Will update in few days with findings.


----------



## Conan (Jun 8, 2010)

xoomercom said:


> Ran second set through Break-In and I got 2286/2268/2271/2296
> 
> Better then Eneloops in terms of capacity but still not near its advertised 2500 mAh. Eneloops actually post capacity over its rated 2000 mAh
> 
> ...



What charger are you using? I just got a set of four Ansmann Max-E Plus a while ago in the mall. Damn they're expensive, almost twice the price of Eneloops. Charging them up in my C9000 and then will do a discharge test after.


----------



## Conan (Jun 8, 2010)

I charged them up first using 1500 mA. I wasn't there to see the voltage before it went to trickle mode but when I looked it was only at 1.38-1.39 volts. I haven't seen voltage this low in trickle mode on my C9000. I decided to do a refresh analyze after that.


----------



## xoomercom (Jun 8, 2010)

Conan said:


> What charger are you using? I just got a set of four Ansmann Max-E Plus a while ago in the mall. Damn they're expensive, almost twice the price of Eneloops. Charging them up in my C9000 and then will do a discharge test after.


 
Maha/Powerex MH-C9000

Expensive? I just bought 4 sets of 4 for some $11 and change per pack. I haven't seen eneloops anywhere for $6/per 4


----------



## xoomercom (Jun 8, 2010)

Conan said:


> I charged them up first using 1500 mA. I wasn't there to see the voltage before it went to trickle mode but when I looked it was only at 1.38-1.39 volts. I haven't seen voltage this low in trickle mode on my C9000. I decided to do a refresh analyze after that.


 
The Max-e Plus come pre-charged so I guess they should be discharged first.


----------



## Conan (Jun 8, 2010)

xoomercom said:


> Maha/Powerex MH-C9000
> 
> Expensive? I just bought 4 sets of 4 for some $11 and change per pack. I haven't seen eneloops anywhere for $6/per 4



I'm in the Philippines so prices here are different from the US. Two pieces of the Ansmann Max-E Plus cost 600 Pesos = 12.83 US Dollars. Just finished the refresh analyze and none of them were over 2200 mA.


----------



## xoomercom (Jun 10, 2010)

Conan said:


> I'm in the Philippines so prices here are different from the US. Two pieces of the Ansmann Max-E Plus cost 600 Pesos = 12.83 US Dollars. Just finished the refresh analyze and none of them were over 2200 mA.


 
Yeah, that is expensive. Sorry I assumed you were in the US.


----------



## xoomercom (Jun 10, 2010)

xoomercom said:


> Ran second set through Break-In and I got 2286/2268/2271/2296
> 
> Better then Eneloops in terms of capacity but still not near its advertised 2500 mAh. Eneloops actually post capacity over its rated 2000 mAh
> 
> ...


 
So I ran a set of 4 of these guys through 5 cycles on my smart charger and I found the results to be nothing short of dissapointing. The capacity is above Eneloops but still not near advertised rating. 

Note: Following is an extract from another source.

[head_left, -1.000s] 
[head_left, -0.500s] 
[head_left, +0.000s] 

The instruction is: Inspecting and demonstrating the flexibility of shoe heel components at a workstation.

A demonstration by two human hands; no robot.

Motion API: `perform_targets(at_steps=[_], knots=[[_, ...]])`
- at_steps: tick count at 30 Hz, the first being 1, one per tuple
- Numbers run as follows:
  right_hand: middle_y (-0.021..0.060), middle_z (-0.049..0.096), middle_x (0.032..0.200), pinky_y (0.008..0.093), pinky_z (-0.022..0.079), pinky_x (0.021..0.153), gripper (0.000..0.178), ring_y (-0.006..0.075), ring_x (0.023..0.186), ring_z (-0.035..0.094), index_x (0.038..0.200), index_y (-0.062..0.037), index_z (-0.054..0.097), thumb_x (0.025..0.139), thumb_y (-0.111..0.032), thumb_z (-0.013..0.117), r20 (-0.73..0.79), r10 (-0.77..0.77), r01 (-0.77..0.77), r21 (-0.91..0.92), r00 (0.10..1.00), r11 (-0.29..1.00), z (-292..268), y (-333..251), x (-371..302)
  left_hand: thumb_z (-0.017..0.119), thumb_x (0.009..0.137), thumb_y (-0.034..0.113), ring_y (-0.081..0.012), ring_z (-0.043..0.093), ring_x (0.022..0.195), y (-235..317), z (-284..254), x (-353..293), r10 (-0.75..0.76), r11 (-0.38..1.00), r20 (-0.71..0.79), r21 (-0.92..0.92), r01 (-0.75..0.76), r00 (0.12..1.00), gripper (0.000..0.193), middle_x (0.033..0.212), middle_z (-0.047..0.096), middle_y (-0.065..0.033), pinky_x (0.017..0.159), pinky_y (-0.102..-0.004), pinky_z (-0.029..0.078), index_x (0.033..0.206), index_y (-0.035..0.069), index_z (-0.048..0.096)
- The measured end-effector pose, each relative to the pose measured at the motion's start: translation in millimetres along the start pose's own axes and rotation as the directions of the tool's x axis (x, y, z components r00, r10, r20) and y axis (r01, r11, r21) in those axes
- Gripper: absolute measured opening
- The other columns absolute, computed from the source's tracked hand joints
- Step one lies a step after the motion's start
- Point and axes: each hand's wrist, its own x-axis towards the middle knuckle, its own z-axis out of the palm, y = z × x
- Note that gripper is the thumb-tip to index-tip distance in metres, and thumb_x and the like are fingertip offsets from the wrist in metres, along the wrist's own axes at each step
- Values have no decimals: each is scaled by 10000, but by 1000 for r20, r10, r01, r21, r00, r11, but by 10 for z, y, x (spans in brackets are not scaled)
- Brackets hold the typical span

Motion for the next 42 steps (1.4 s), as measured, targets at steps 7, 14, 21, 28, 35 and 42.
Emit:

What makes it worse and came as a little shock is that their capacity decreased with each cycle (WHAT?) Yeah you heard correctly the capacity DECREASED with each cycle.

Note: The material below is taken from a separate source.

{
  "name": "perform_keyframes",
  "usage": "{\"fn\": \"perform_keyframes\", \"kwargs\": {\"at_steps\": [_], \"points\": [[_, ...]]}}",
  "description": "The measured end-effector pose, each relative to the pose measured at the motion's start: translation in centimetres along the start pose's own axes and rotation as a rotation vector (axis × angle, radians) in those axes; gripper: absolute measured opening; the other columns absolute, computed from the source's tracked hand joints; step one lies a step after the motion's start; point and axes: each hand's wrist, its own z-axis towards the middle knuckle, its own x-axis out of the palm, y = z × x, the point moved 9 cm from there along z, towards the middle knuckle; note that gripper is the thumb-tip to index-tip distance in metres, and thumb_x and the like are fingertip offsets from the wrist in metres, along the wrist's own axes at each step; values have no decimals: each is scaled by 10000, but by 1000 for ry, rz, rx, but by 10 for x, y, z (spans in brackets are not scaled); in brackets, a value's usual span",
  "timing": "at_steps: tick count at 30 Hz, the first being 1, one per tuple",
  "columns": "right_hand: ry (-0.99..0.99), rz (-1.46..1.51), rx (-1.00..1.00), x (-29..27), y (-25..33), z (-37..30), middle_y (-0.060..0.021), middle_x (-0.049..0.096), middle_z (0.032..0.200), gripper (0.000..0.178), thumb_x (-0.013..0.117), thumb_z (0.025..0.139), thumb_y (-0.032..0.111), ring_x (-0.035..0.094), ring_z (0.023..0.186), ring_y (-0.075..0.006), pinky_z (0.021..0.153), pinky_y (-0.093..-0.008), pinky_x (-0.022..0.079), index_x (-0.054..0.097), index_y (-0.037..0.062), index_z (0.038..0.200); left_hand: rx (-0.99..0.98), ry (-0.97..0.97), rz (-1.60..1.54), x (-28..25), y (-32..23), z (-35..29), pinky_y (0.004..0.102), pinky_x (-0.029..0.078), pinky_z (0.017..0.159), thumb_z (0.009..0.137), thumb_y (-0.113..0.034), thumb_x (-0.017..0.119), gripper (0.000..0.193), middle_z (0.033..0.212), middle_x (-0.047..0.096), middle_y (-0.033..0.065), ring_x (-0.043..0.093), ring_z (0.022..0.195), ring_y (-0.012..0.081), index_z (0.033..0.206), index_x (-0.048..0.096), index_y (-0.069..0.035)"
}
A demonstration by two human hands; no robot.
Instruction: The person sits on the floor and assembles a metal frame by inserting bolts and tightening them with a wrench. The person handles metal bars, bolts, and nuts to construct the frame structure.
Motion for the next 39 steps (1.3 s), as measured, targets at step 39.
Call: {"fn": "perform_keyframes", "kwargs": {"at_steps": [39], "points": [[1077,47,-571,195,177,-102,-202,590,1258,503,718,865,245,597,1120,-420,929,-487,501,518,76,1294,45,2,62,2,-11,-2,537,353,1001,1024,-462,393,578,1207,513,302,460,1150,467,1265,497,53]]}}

Here are the raw numbers in mAh

*Battery # | Cycle 1 | Cycle 2 | Cycle 3 | Cycle 4 | Cycle 5 |*

#1 | 2261 | 2250 | 2240 | 2239 | 2232

#2 | 2243 | 2243 | 2240 | 2233 | 2216

#3 | 2254 | 2267 | 2260 | 2249 | 2243

#4 | 2288 | 2268 | 2258 | 2256 | 2251


Not much of a decrease but I actually expected cycling to increase and break in the batteries. :duh2:


----------



## s0lar (Jun 10, 2010)

How fast did you charge them?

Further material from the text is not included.